Sunday, March 24, 2013

Oh, ACOG - Say it ain't so

On facebook in the Cesarean by Choice Awareness Network group there's been a lot of discussion about the American College of Obstetrics and Gynaecologists committee opinion on cesarean delivery on maternal request. I am fairly disappointed at the new committee opinion, one that seems to take a step closer to the stance taken by the Canadian Society of Obstetricians and Gynaecologists - it does not condemn or disallow maternal request cesarean, but makes it quite clear that its members should recommend vaginal delivery in circumstances where there are no medical indications for a cesarean delivery. Which is fairly different from the stance that a physician is ethically justified in performing a maternal request cesarean if he or she believes it is in the interest of his or her patient. In many ways it is no different than the kind of approach taken to mothers who for whatever reason determine that their needs are better met by formula feeding - they are repeatedly told that "Breast is Best" and made to feel no end of guilt for needing or wanting to use formula to feed their children. ACOG has decided to tell women that Vaginas are meant for birthing children, and if you want a cesarean we might do it, but only after you are reminded that a "vaginal birth is best". Many women who are requesting a cesarean already face barriers in finding a physician who will accommodate their needs, to add the feeling that what they are asking for is something "against medical advice" - seems above and beyond what women who are requesting cesarean need.

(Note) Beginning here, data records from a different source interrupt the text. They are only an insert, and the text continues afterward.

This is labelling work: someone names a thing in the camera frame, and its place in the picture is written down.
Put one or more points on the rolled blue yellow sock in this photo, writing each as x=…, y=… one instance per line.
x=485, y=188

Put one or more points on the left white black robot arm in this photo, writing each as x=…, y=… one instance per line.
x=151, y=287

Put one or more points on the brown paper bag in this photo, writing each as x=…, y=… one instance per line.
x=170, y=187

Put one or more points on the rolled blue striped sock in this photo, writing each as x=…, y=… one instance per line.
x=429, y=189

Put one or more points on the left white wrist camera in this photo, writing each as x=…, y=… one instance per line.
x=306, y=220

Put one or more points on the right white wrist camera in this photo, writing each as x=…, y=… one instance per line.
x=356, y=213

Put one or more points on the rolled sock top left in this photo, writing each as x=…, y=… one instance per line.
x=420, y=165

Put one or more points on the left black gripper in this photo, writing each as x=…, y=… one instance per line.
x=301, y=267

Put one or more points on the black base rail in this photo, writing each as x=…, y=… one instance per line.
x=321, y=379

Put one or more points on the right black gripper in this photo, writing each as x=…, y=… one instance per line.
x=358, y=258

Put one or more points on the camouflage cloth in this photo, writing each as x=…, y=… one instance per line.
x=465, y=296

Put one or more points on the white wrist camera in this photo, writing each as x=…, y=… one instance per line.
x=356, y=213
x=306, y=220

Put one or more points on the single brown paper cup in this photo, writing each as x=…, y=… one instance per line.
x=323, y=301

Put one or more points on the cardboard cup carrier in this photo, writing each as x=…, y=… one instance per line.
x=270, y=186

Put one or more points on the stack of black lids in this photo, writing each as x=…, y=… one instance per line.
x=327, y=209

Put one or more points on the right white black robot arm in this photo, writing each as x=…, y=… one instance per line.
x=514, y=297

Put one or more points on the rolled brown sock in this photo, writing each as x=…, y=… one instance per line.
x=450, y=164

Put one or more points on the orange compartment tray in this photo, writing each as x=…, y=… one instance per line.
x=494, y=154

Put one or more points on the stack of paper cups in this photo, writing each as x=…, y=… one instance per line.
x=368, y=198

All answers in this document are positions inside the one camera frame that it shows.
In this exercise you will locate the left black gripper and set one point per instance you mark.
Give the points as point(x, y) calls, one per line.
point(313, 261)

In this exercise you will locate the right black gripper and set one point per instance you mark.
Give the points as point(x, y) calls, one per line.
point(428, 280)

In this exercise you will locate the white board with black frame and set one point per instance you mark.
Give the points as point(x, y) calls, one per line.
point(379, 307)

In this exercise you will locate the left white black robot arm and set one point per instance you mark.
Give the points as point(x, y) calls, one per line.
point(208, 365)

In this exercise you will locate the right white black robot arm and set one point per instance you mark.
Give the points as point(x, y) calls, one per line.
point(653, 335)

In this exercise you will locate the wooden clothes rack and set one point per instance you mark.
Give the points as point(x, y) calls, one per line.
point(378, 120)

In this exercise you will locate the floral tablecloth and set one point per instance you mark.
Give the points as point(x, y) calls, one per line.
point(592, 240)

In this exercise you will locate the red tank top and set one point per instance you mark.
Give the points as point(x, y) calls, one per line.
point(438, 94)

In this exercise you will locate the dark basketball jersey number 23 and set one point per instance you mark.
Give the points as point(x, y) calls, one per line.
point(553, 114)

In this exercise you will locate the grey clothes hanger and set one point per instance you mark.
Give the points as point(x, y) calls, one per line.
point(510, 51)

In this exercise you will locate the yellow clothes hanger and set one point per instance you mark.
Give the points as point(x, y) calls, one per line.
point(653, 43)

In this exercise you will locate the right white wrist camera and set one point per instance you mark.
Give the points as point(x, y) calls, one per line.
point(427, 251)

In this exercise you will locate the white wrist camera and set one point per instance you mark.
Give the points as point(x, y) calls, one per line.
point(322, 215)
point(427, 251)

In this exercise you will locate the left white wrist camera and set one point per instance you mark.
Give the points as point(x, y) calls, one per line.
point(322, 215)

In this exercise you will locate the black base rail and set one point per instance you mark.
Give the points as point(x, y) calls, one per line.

What women who are asking for cesarean need are physicians who listen to their request, provide them with the risks and benefits of planned cesarean delivery and the risks and benefits of planned vaginal delivery, answer whatever questions they have about their treatment options AND ultimately respect, and facilitate the decision they make regarding the planned delivery of their child. They do not need to have someone else's ideology about childbirth imposed on them. What women who are choosing cesarean need is better information on their choice (much of the information that is currently available is not about "maternal choice" cesarean, but rather about cesareans that are performed as a result of medical indications for cesarean). What women who are choosing cesarean need is the confidence that their choice will be respected, even if their OB doesn't happen to be on-call when they go into labour.

Nothing is more empowering than having the confidence that you have the right to decide what to do with your own body - and nothing is more disempowering than feeling as though you do not have the right to decide what to do with your own body. Perhaps it is time that the ACOG, the SOGC, the mayor of New York and anybody else who feels that women should not have a choice about how their child is born or fed is reminded that - it is the woman's body, let her be free to decide what to do (or not do) with it.